Your task =>
Type again, exactly, the lines below from the start through the line that includes "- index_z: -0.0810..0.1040".

━━━━━━

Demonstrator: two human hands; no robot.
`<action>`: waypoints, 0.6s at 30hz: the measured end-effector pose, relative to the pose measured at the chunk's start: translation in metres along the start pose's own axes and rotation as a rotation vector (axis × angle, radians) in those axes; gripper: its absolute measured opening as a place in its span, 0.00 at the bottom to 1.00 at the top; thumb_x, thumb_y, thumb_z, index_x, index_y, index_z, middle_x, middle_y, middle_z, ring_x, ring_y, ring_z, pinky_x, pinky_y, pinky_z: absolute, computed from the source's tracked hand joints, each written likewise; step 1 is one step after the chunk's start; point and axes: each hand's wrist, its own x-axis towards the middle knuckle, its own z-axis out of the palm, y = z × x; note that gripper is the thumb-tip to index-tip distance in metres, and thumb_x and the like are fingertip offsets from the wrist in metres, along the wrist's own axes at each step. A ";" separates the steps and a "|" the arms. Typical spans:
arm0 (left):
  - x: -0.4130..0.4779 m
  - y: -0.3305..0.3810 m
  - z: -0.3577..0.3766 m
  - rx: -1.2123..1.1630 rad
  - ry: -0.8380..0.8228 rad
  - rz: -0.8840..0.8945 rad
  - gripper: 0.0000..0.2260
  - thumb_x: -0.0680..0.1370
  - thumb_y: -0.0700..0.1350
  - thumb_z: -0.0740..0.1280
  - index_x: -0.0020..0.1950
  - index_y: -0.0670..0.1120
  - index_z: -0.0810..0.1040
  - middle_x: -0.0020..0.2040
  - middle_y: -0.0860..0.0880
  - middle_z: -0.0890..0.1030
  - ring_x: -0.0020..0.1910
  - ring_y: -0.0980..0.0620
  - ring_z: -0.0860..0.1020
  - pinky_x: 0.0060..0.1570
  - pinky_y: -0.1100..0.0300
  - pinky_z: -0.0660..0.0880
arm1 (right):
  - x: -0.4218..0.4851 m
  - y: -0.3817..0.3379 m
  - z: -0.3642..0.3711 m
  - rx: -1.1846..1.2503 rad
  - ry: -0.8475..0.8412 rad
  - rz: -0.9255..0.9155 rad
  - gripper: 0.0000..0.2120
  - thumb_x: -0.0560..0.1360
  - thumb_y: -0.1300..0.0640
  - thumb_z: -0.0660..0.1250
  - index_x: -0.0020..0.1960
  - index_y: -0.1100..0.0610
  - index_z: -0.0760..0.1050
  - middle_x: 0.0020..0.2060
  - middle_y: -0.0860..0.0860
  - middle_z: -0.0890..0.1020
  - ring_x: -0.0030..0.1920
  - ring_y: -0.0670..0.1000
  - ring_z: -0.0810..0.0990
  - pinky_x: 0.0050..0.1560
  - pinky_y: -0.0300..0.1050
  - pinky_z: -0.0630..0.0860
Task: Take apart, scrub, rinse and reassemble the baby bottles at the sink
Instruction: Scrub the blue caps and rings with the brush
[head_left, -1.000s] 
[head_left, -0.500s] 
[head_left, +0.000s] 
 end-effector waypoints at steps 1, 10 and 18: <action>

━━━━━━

Result of this exercise =>
Demonstrator: two human hands; no robot.
`<action>`: waypoints, 0.6s at 30hz: the measured end-effector pose, relative to the pose measured at the chunk's start: translation in metres along the start pose's own axes and rotation as a rotation vector (axis × angle, radians) in those axes; gripper: its absolute measured opening as a place in its span, 0.00 at the bottom to 1.00 at the top; thumb_x, thumb_y, thumb_z, index_x, index_y, index_z, middle_x, middle_y, middle_z, ring_x, ring_y, ring_z, pinky_x, pinky_y, pinky_z: absolute, computed from the source's tracked hand joints, each written likewise; step 1 is one step after the chunk's start; point and axes: each hand's wrist, its own x-axis towards the middle knuckle, its own z-axis out of the palm, y = z × x; note that gripper is the thumb-tip to index-tip distance in metres, and thumb_x and the like are fingertip offsets from the wrist in metres, along the wrist's own axes at each step. A ";" separates the steps and a "|" the arms. Typical spans:
arm0 (left):
  - x: -0.4130..0.4779 m
  - y: -0.3305..0.3810 m
  - z: -0.3577..0.3766 m
  - rx: -1.2123..1.1630 rad
  - ry: -0.8380..0.8228 rad
  - rz: -0.8840..0.8945 rad
  - gripper: 0.0000..0.2260
  - thumb_x: -0.0680..0.1370
  - thumb_y: -0.0700..0.1350
  - thumb_z: -0.0740..0.1280
  - index_x: -0.0020..0.1950
  - index_y: -0.0670..0.1120
  - index_z: -0.0810..0.1040

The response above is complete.